É conhecida a passagem do primeiro capítulo de O capital, que Ludovico Silva também cita, sobre as propriedades fantásticas que uma coisa assume ao ser vista como mercadoria:
A forma da madeira é alterada, ao fazer-se dela uma mesa. Contudo, a mesa continua a ser madeira, uma coisa vulgar, material. Mas a partir do momento em que surge como mercadoria, as coisas mudam completamente de figura: transforma-se numa coisa a um tempo palpável e impalpável. Não se limita a ter os pés no chão; face a todas as outras mercadorias, apresenta-se, por assim dizer, de cabeça para baixo, e da sua cabeça de madeira saem caprichos mais fantásticos do que se ela começasse a dançar.

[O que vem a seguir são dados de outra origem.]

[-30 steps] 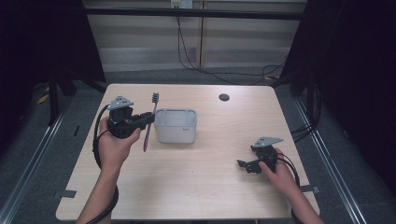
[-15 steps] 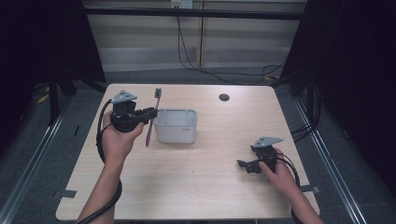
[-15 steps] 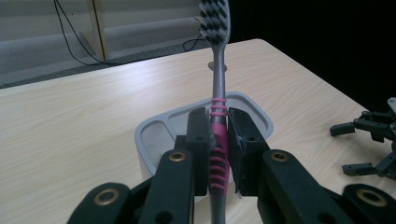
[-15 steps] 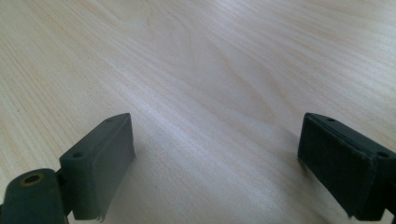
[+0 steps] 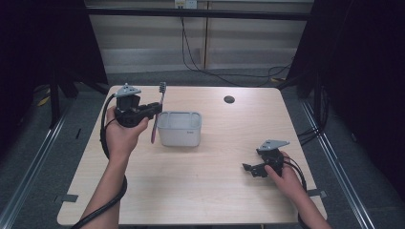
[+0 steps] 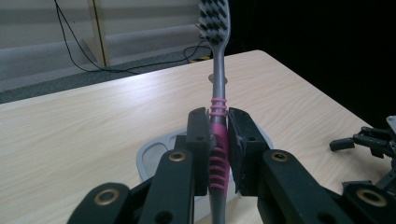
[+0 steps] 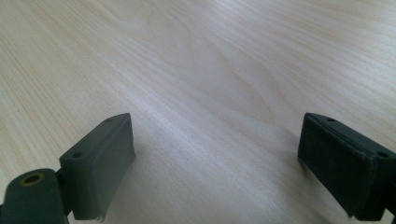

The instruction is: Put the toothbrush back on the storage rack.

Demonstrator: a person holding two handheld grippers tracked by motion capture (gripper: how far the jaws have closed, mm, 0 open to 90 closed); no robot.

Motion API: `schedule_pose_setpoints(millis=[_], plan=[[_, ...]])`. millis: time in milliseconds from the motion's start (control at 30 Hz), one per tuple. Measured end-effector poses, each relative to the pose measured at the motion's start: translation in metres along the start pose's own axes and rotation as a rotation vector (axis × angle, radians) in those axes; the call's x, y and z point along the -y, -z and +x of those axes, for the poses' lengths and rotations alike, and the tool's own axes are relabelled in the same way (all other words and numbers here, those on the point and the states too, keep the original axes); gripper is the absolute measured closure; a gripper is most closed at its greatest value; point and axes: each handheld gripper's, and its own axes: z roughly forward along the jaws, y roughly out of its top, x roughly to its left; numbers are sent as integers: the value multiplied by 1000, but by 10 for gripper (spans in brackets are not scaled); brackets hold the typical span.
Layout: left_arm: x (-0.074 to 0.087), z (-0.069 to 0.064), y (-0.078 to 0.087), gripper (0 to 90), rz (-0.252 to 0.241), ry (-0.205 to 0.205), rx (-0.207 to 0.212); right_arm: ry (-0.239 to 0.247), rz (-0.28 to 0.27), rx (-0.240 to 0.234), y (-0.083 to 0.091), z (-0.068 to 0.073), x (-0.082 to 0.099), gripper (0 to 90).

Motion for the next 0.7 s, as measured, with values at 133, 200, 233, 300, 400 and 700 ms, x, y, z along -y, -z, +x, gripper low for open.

Por acaso, topei com um trecho de Dickens, descrevendo uma loja de roupas usadas:
Encontramos prazer em andar ao longo dessas extensas alamedas de mortos ilustres, e nos deixamos levar pelas especulações a que dão motivo: ora provando um falecido capote, depois um par de calças mortas, e então os restos mortais de colete de cores vivas, para que pudessem servir a uma pessoa que nós mesmos inventamos, e esforçando-nos, pelo feitio e pelo estilo da própria roupa, por trazer seu antigo dono à nossa mente. Íamos especulando desse modo, até que filas inteiras de capotes se alçaram de seus cabides, e abotoaram-se, por conta própria, em torno de seus possuidores imaginários; renques de calças pularam ao seu encontro; coletes quase se rasgaram na ânsia de se vestirem; e meio quarteirão de sapatos de súbito encontraram pés para calçá-los, e saíram pela rua trotando com um rumor que nos despertou agradavelmente desse devaneio.

Mesa, Renata Pedrosa
O trecho vem de uma das crônicas jornalísticas de Dickens, Sketches by Boz, escritas por volta de 1835. Se já não é o “fetichismo da mercadoria”, é pelo menos uma forte e divertida crítica a uma sociedade em que, com tanta roupa produzida, havia tanta gente sem ter o que vestir.